11. Dua Mahkota

442 59 7
                                    

"Confringo!"

"Crucio!'

Helaian merah terkibas sejenak ketika mantera merah melesat cepat. Memutar tubuh dengan anggun, tangan kanan yang yang menggenggam tongkat hitam dengan kilauan biru menunjuk tepat pada seorang pemuda enam belas tahun di depan sana. Sebuah senyum tajam terbentuk.

"Avada Kedavra!"

Tongkat cokelat terjentik. "Glacius!" Bersamaan mantera itu dirapal, tameng es terbentuk di depan sang pemuda. Mata hijau berkilau layaknya predator.

"Imperio!"

Terkesiap oleh mantera dadakan itu, Hera berdecih. "Sialan!"

"Bahasa, Hera!"

"Kau tidak akan memperhatikan cara bicaramu jika kau berada di posisiku, Harry!" Hera menyangkal. "Glacius!"

Di seberang arena latihan yang luluh lantak karena berbagai mantera yang terlempar, dua sosok berdiri mengamati. Sebuah senyum geli terbentuk di wajah tampan pemuda bermata abu-abu, dibarengi cekikikan gadis bermata cokelat hangat.

"Mereka sama sekali tak berubah." Theo menggelengkan kepala pasrah melihat kelakuan aneh bin ajaib Kembar Potter. Tak satu pun hari mereka terlewat tanpa adanya perdebatan. "Bisakah mereka berlatih dengan tenang tanpa berteriak seperti itu?"

Susan memutar bola matanya penuh sayang. "Kau seperti tidak mengenal mereka saja. Sudah setahun berlalu, lho."

"Iya, aku tahu itu, Susan. Kau tak perlu menegaskannya." Theo membalas dengan malas.

Susan tertawa.

Mata kelabu Theo terus mengamati pertukaran mantera dari Kembar Potter. Lusinan mantera mematikan terlontar tanpa berpikir. Bulu kuduk tengkuk Theo meremang, melihat latih tanding kedua temannya. Sungguh, itu tidak bisa disebut latih tanding jika mereka bukan penyihir sekaliber si Kembar. Pertukaran itu lebih seperti ajang membunuh, terutama dengan banyaknya mantera gelap dan berbahaya yang terapal. Theo berani bersumpah kalau gudang mantra kedua Potter lebih dalam dari itu.

"Kapan mereka akan berhenti coba." Pewaris Nott mendesah kasar. Ia mengusap rambutnya frustrasi melihat duel kedua temannya. Namun, di sisi lain, tangannya juga gatal untuk mengambil tongkat sihir dan bergabung.

Susan menyandarkan bahunya ke lengan Theo yang lebih tinggi. Senyumannya yang manis tidak menghilang. Mata cokelatnya bersinar ceria. "Kau ingin bergabung dengan mereka, kan? Kenapa tidak denganku?" tantangnya.

Theo sontak menoleh. Mata kelabunya menatap Susan penuh perhitungan hingga tak lama sebuah senyuman miring terbentuk. "Oke!"

Menjentikkan tongkat pinusnya, Susan memasang perisai pelindung sebelum melemparkan kutukan pembunuh ke arah Theo. Mata cokelatnya berubah bagai predator. "Tunjukkan latihanmu di bawah Granpa Merlin, Pangeran Keagungan."

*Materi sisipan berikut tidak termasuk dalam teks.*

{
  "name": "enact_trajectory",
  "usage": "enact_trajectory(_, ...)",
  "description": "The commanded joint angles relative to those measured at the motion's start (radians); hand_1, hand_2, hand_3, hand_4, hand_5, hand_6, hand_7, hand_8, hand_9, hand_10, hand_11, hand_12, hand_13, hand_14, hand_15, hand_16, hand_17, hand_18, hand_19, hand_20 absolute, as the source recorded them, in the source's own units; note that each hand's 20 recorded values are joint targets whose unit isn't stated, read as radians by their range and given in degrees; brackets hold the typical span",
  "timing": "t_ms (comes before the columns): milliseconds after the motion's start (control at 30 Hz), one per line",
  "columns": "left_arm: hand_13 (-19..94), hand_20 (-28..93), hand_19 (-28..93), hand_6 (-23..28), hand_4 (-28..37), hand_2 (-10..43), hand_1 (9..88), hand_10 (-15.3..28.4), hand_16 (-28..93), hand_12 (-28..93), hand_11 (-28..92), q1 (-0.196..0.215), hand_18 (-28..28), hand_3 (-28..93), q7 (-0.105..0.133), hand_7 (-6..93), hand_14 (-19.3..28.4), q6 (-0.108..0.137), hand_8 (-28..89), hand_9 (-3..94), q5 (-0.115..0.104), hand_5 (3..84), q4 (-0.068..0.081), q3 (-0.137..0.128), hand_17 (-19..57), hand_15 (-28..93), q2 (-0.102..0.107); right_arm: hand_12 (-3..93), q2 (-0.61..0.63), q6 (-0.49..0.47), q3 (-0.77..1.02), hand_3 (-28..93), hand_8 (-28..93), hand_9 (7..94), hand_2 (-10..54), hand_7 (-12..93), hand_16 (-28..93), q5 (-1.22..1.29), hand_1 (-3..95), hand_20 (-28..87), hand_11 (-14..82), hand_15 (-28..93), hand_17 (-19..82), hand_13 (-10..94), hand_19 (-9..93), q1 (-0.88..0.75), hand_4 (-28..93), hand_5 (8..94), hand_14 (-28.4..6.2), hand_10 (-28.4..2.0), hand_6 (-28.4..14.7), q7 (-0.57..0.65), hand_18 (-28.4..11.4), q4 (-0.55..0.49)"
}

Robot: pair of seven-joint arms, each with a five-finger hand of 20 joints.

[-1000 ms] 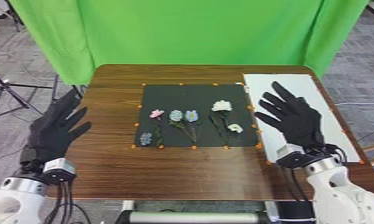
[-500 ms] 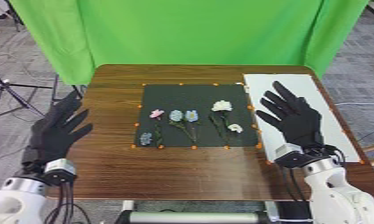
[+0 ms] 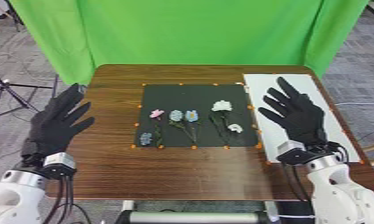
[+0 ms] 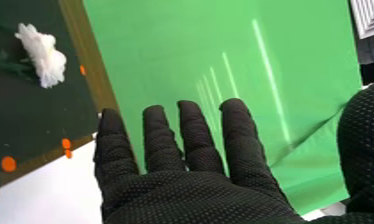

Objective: Arrange flowers

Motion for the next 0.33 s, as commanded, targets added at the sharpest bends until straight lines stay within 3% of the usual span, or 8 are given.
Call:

Menyeringai, Theo memasang postur siaga. Matanya berkilat. "Musang kecil telah berubah menjadi rubah, bukan, Susan? Granma Morgana akan sangat bangga."

"Mulutmu sangat manis rupanya. Imperio!"

"Protego!"

***

Suara langkah kaki memenuhi sebuah manor besar. Jubah hitam yang membalut tubuh tinggi itu melayang sepanjang langkah. Sosok tegap Severus Snape berjalan di ruang leluhur Peverell Manor. Mata hitamnya memandang sekeliling, mengangguk menyapa para potret keluarga elite penyihir itu.

Langkah Master Ramuan berhenti di depan potret besar. Sosok berjubah hijau dengan mata biru tajam balas menatapnya. Ia menundukkan kepalanya sekilas. Mata hitamnya menatap lekat potret yang saat ini juga menatapnya.